Claude Giroux finished the regular season second in the league in scoring with 102 points, behind just McDavid.
Claude Giroux scored more than 30 goals and 100 points for the first time in his career. Coming off a 58 point season. At 30 years old.
Claude Giroux had a huge game against the Bruins on a national broadcast, which, you know, means he actually exists now.
Claude Giroux scored a hat trick in the Flyers’ final regular season game. On national television. To clinch the team--the team that earlier this season lost ten games in a row--a playoff berth.

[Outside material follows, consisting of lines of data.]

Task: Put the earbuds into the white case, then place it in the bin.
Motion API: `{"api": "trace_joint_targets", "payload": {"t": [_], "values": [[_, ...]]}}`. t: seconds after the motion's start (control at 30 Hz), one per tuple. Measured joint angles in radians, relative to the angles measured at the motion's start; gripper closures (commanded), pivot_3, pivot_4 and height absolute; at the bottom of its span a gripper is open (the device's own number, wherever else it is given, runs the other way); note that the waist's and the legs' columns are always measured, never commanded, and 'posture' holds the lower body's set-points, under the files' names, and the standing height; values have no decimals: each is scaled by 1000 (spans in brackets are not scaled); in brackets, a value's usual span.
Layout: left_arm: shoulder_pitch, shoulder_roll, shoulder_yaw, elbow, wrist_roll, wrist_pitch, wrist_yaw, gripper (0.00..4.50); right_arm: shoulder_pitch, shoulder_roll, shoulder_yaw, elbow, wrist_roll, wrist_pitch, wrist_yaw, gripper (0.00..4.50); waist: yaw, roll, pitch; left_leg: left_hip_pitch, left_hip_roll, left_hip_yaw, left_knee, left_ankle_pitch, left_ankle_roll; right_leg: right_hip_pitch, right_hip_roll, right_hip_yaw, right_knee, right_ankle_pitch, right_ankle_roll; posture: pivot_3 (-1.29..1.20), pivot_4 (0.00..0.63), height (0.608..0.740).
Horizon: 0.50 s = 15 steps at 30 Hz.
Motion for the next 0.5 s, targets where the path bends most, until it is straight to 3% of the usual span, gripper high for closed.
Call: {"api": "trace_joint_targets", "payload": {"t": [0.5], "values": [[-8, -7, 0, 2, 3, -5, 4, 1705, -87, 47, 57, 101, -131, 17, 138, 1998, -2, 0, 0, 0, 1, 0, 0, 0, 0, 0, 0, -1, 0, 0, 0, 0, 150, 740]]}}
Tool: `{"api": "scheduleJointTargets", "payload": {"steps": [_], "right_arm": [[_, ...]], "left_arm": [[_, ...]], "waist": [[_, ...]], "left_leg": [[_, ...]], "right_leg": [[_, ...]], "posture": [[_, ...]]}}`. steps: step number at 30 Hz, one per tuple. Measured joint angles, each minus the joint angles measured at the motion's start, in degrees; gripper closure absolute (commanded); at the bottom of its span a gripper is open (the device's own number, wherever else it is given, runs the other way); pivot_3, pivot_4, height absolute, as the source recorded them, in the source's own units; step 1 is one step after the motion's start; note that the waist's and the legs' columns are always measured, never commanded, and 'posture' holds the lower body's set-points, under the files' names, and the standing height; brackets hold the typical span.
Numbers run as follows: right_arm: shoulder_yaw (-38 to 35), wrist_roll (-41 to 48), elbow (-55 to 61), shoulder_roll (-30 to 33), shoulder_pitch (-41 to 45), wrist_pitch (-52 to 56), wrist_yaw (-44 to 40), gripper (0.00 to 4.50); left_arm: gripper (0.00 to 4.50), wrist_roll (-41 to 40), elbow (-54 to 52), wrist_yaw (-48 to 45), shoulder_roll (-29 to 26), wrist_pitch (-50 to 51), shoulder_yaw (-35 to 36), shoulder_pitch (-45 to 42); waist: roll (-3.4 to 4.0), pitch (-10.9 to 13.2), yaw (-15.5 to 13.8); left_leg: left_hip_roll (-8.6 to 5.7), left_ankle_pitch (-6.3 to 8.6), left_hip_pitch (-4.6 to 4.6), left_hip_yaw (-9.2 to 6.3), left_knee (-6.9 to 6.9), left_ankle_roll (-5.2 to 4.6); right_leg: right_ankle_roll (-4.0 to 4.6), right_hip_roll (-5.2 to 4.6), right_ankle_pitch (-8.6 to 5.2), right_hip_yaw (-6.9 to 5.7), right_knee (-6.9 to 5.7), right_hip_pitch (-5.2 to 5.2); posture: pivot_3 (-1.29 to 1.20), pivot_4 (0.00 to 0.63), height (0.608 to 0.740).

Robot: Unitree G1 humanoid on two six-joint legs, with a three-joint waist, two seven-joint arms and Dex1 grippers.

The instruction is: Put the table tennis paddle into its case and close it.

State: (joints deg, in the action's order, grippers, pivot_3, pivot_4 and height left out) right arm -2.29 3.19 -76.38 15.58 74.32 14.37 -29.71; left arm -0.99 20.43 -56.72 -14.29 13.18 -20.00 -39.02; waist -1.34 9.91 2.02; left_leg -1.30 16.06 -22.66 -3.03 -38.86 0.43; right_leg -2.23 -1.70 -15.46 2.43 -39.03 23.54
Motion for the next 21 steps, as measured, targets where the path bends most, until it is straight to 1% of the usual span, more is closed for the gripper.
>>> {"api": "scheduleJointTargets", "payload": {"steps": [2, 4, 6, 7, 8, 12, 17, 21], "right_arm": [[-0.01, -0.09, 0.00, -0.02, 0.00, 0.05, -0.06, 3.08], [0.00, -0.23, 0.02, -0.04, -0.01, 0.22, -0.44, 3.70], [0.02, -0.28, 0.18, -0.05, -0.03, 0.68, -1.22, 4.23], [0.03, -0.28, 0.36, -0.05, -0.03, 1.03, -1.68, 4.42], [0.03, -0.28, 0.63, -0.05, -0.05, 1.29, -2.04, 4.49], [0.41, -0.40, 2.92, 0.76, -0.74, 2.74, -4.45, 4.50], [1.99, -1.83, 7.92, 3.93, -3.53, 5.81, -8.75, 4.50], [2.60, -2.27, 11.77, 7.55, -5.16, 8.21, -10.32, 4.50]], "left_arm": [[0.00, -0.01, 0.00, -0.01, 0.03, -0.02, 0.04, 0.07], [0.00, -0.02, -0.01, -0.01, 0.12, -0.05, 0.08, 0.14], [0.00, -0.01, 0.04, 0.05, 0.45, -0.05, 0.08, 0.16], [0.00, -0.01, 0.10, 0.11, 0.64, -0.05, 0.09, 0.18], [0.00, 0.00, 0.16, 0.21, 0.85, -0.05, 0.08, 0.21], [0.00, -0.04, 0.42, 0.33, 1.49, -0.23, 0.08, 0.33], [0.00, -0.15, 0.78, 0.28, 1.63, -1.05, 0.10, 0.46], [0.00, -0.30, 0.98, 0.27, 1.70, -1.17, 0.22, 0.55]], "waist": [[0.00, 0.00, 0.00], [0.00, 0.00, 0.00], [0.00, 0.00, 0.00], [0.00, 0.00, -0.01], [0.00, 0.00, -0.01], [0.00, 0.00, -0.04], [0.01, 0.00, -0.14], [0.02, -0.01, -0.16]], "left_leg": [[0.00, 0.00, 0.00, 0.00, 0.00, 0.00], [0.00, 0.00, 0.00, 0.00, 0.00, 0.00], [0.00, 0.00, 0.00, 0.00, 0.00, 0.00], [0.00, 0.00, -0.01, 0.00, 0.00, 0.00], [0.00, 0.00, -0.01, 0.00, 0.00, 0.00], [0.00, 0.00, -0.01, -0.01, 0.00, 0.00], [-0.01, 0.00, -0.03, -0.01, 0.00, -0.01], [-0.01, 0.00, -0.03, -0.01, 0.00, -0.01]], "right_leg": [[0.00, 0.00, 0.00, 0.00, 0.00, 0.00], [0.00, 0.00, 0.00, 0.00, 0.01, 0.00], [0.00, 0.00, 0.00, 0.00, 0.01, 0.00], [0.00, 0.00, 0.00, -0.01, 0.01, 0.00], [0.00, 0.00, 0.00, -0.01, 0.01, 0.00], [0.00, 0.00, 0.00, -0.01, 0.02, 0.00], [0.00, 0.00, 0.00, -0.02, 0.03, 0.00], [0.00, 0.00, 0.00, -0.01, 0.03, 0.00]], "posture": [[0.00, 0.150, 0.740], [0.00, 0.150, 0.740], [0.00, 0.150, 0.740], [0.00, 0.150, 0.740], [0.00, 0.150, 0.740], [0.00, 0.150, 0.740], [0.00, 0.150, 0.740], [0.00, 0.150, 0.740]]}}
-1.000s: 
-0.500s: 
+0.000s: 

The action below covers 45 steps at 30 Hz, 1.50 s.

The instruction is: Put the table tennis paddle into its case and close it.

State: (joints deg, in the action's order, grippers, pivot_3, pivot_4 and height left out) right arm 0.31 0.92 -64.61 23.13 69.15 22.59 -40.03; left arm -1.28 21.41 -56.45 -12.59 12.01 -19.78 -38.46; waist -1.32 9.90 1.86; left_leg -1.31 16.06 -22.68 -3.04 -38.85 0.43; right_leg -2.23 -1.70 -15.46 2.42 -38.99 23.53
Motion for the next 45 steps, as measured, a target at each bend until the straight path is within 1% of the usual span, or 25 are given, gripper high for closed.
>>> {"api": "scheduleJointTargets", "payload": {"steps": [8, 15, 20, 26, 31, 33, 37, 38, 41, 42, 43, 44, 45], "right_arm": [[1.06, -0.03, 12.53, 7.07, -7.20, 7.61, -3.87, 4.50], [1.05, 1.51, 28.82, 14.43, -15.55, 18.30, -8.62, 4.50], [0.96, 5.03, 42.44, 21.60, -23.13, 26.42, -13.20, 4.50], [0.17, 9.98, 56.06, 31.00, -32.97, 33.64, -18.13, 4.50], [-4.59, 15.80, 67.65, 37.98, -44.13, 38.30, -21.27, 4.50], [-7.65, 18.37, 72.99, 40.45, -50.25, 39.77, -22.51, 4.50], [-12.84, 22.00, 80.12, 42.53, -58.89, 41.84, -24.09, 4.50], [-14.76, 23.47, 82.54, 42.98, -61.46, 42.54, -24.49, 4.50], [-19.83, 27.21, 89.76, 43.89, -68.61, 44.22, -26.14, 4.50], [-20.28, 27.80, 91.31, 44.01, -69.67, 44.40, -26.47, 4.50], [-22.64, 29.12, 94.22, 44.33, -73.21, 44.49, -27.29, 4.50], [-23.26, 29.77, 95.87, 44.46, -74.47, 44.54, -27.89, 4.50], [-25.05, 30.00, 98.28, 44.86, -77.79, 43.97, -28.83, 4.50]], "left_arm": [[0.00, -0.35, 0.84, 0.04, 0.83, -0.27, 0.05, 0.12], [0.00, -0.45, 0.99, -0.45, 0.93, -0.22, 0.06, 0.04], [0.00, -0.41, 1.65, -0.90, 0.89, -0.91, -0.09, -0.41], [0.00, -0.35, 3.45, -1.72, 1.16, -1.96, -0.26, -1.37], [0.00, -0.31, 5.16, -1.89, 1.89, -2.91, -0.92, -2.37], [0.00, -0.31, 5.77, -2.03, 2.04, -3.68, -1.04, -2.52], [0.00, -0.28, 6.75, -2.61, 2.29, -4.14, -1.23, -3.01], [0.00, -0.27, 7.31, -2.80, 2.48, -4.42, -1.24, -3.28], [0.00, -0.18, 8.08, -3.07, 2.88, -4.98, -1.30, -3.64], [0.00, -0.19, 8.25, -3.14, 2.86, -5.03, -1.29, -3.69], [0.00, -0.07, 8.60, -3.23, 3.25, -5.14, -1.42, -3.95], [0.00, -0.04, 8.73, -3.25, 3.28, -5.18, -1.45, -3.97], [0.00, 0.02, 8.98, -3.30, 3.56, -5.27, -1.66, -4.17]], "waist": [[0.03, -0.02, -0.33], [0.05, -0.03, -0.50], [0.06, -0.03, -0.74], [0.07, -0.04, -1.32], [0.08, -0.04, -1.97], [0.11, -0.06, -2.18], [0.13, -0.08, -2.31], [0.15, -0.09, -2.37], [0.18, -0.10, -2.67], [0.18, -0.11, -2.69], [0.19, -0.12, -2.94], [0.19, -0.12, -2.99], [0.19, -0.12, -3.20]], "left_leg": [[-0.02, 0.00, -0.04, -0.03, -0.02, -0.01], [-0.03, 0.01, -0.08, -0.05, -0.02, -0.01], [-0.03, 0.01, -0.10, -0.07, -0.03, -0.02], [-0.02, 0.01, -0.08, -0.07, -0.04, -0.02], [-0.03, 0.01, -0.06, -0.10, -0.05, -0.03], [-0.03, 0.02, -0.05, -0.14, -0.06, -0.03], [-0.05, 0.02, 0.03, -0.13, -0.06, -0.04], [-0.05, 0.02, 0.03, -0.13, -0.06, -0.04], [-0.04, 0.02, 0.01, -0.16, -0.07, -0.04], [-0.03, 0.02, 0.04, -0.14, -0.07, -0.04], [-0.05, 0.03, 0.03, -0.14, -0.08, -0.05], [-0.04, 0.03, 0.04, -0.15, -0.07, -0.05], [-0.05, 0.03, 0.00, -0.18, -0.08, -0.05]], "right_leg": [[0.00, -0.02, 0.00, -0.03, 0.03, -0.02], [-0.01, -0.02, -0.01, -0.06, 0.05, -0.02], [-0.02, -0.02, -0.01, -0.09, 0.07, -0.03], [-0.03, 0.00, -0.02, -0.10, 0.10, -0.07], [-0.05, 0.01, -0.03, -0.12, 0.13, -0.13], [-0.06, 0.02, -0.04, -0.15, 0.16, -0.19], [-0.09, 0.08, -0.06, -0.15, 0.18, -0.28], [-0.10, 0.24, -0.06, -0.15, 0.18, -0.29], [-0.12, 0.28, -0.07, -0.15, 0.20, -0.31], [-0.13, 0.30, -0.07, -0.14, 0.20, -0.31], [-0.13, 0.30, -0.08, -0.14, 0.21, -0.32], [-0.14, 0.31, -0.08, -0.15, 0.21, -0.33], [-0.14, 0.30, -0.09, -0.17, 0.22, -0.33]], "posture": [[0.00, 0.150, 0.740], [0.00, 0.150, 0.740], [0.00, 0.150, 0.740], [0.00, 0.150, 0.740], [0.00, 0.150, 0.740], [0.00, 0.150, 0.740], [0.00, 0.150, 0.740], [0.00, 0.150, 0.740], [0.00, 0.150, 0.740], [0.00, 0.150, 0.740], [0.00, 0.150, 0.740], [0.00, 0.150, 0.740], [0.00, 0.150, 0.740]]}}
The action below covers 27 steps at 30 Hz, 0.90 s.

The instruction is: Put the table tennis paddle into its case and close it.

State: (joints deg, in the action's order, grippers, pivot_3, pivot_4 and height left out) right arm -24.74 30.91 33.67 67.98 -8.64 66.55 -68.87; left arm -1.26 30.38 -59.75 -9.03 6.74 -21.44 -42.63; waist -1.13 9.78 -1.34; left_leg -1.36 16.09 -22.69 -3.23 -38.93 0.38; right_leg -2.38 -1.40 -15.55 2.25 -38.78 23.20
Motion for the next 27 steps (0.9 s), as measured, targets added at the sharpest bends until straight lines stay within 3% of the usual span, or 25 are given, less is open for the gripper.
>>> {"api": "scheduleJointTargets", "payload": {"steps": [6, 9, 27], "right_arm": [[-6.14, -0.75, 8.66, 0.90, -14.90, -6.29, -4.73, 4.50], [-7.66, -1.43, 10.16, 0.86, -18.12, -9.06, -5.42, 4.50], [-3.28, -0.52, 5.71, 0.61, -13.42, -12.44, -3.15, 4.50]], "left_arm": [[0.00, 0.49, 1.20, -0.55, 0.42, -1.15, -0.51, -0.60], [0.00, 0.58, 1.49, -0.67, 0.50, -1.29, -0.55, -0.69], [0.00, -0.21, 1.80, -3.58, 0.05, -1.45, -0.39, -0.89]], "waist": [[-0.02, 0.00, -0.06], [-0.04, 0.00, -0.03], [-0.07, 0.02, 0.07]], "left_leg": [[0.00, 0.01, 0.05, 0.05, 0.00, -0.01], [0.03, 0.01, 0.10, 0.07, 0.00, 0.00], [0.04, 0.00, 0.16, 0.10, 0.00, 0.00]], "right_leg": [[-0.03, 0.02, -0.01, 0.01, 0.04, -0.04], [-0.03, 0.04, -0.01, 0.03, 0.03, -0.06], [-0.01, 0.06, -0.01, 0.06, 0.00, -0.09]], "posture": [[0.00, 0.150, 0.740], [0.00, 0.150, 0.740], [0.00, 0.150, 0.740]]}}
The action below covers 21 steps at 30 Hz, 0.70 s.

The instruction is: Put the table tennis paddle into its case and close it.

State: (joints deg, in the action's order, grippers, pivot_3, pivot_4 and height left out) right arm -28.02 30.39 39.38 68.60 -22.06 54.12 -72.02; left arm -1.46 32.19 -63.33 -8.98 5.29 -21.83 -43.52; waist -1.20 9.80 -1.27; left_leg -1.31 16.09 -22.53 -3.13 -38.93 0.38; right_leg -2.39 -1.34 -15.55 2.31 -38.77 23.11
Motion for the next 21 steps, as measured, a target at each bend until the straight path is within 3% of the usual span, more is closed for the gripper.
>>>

The storylines are all there, ripe for the taking. The validation is knocking on the door, ready to pour on in. But maybe the biggest piece of this is that this extrinsic validation isn’t wholly needed, in the first place.
When asked about Giroux’s season, and how it may have validated his place among the league’s elite, head coach Dave Hakstol explained, “well, for me, he’s never needed that validation, but if the exclamation point tonight that he put on his season in the most important game of our season, doesn’t say that to the outside world, I don’t know what would. He doesn’t need that kind of validation inside of our dressing room or among his teammates, but he’s done it all this year and he’s done it under pressure and that for me, that says a lot about him and who he is and what he’s all about.”
So what do we do with all this, the notes on an uptick in production, a resurgence, a settling in at the top of the league in both raw scoring and advanced metrics? We know these top names, folks, and Giroux’s right there with them. At the very least, it’s a case for consideration for a player who never needed the validation, in the first place, but deserves it all the same.
Are we homers, here? Absolutely. But we’re also right.